This article is more than 6 years old

Some very risky student behaviour. Trigger warnings required?

Public service blogging from Paul Greatrix, as he advises you not to eat detergent capsules.
This article is more than 6 years old

Paul Greatrix is Registrar at The University of Nottingham, author and creator of Registrarism and a Contributing Editor of Wonkhe.

A really daft and not actually that funny article on the satirical website the Onion back in 2015 in which a small child said “So Help Me God, I’m Going to Eat One of Those Multicolored Detergent Pods,” led to a recent spate of students finding hilarious ways bravely to eat washing capsules. Known as the Tidepod Challenge, it has resulted in many highly shared YouTube videos (which are rapidly taken down) of students consuming the multicoloured capsules.

Warning: Copying any of the spectacularly dim behaviour reported here would be a really dumb thing to do.

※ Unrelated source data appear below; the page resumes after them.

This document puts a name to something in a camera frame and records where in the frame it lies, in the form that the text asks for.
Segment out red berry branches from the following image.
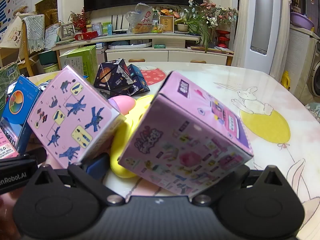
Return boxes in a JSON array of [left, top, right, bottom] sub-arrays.
[[70, 8, 88, 32]]

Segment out white paper sheets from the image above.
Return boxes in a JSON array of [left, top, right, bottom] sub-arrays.
[[44, 23, 62, 47]]

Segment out blue box round logo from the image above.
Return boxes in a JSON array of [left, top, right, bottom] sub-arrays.
[[0, 75, 43, 155]]

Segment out white washing machine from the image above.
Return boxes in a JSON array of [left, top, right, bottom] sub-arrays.
[[290, 27, 320, 105]]

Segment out wooden chair quilted cover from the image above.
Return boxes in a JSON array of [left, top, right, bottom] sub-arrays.
[[19, 14, 47, 64]]

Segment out beige printed cloth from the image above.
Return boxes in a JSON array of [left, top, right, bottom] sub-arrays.
[[0, 17, 23, 48]]

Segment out light green white carton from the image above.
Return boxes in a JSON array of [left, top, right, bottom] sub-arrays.
[[59, 45, 98, 82]]

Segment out red tin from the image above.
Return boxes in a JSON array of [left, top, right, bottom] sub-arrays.
[[74, 31, 99, 41]]

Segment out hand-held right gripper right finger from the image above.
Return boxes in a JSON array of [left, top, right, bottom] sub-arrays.
[[191, 164, 294, 207]]

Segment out pink white flower bouquet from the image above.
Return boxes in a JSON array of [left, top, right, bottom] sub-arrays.
[[187, 0, 239, 28]]

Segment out white television cabinet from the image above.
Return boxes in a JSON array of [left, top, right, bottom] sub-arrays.
[[51, 33, 234, 67]]

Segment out purple basin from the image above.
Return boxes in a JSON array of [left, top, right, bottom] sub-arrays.
[[290, 12, 315, 29]]

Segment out clear plastic snack bag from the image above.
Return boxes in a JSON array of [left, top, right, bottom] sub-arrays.
[[125, 3, 154, 35]]

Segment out red stand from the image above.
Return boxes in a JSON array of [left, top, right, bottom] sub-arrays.
[[215, 29, 230, 48]]

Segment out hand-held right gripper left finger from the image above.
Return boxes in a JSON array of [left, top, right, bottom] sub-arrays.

There has been a great deal of coverage of this, presumably because, despite the relatively small number of cases, it offers a representation of student behaviour which, unlike the rather tricky and highly political no platforming and grade inflation narratives, is a bit more entertaining and bonkers. Thus:

Yeah, snowflake students eh, can’t ingest poisonous chemicals without getting all ill and stuff and needing to go to hospital.

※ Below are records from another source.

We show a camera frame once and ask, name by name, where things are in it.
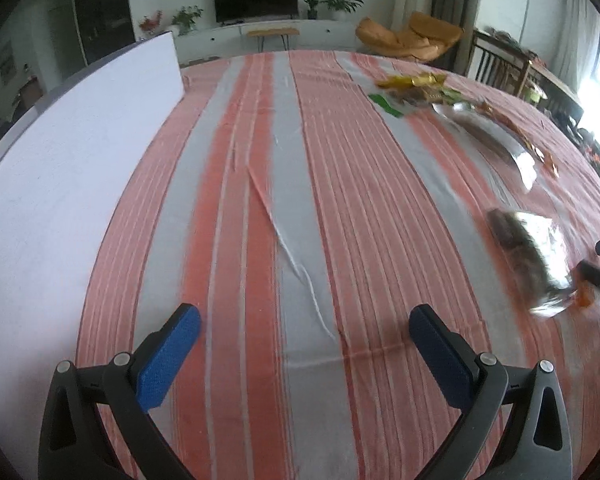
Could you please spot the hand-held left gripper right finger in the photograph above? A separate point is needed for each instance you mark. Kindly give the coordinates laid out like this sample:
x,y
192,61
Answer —
x,y
445,360

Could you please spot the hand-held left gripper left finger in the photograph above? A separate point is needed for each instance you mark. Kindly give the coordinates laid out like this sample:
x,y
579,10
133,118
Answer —
x,y
172,355

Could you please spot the dark brown snack packet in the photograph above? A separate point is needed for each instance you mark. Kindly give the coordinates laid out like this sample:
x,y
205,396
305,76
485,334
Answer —
x,y
525,255

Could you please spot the white cardboard box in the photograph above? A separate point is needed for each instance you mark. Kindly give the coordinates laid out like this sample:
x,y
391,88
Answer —
x,y
55,185

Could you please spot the green snack packet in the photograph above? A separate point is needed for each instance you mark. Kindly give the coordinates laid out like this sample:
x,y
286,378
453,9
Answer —
x,y
385,102

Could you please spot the orange snack packet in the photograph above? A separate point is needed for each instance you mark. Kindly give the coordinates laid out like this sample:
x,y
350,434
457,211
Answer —
x,y
547,160

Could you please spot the silver foil snack packet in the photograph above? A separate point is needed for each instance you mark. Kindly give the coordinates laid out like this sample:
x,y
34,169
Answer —
x,y
485,135

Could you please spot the wooden side table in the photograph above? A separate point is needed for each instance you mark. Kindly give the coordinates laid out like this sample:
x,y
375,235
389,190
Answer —
x,y
550,77

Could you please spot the orange striped tablecloth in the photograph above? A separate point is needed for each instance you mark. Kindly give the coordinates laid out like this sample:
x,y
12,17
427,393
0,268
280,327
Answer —
x,y
330,210

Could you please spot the wooden dining chair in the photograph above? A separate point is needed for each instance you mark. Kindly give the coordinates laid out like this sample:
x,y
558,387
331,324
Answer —
x,y
495,65

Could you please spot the white sheer curtain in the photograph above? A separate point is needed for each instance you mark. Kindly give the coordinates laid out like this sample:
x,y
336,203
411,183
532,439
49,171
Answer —
x,y
577,30

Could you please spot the clear packet of round nuts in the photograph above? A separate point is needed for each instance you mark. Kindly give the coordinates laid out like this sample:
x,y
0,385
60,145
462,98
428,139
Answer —
x,y
425,96

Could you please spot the yellow wrapper snack packet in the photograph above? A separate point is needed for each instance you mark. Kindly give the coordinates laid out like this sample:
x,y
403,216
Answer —
x,y
415,80

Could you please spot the grey curtain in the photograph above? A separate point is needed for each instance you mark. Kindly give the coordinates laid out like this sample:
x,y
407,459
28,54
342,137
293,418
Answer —
x,y
455,0

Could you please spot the orange lounge chair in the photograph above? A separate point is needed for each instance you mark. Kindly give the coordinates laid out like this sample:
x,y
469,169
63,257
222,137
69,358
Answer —
x,y
405,37

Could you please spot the red flowers in vase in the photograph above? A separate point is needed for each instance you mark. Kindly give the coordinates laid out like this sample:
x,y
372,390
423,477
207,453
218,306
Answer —
x,y
150,22

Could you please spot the green plant in white vase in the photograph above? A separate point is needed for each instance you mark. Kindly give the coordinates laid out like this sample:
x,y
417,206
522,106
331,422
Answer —
x,y
186,19

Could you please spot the wooden stool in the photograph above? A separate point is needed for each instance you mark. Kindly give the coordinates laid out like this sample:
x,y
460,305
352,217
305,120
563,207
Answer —
x,y
272,33

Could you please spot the white television cabinet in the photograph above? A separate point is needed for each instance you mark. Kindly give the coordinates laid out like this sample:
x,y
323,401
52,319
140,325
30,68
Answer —
x,y
320,32

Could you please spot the dark glass display cabinet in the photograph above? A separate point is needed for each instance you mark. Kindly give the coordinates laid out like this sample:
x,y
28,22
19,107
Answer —
x,y
102,10

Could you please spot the black television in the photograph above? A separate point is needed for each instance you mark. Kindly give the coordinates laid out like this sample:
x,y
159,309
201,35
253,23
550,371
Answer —
x,y
255,0

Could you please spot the large leafy potted plant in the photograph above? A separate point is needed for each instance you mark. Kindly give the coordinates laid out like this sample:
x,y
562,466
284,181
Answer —
x,y
340,2

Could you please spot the small potted plant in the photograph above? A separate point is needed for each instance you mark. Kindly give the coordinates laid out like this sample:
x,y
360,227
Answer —
x,y
311,7

Most institutions seem to have taken the common sense approach to this of simply ignoring it but several have felt the need to advise their students not to be incredibly dumb. For example:

A university told its students that laundry detergent was for “clothes, not mouths” this week, in response to a baffling (and potentially deadly) social media challenge.
Boston’s Wentworth Institute of Technology sent an email Tuesday dissuading students from ingesting laundry detergent pods, as the “Tide pod challenge” emerges on social media and in news reports.
“Please remember — liquid laundry detergent packets are meant to clean clothes, not mouths,” wrote Amber Goulart, Wentworth’s coordinator of wellness education.

Beyond this, we had the St John Ambulance issuing advice and also the very serious Conversation where one author saw this as very much a story about millennials and noted:

What is different about today’s young people, though, is that they have the technology to record their stupidity for posterity, as well as a desire to push boundaries and attract viewers to the content they post online. This is the “attention economy” in action, whereby attention is an increasingly scarce resource, which users are desperate to gain as ever greater amounts of content are put online.

before moving on to Foucault.

Of course the main challenge for students in the UK and in many other parts of the world is that those lovely people at Procter & Gamble don’t sell Tidepods in our country (unless you are prepared to pay silly money to import them via an online retailer). Other similar products are available (I’m not going to list them) if you are really determined to poison yourself but I’m not sure many institutions will be changing their Codes of Discipline or student welfare briefing documents to address. Or am I wrong? Are there in fact loads of other universities and colleges which have followed Wentworth Institute of Technology in advising their students against eating poison?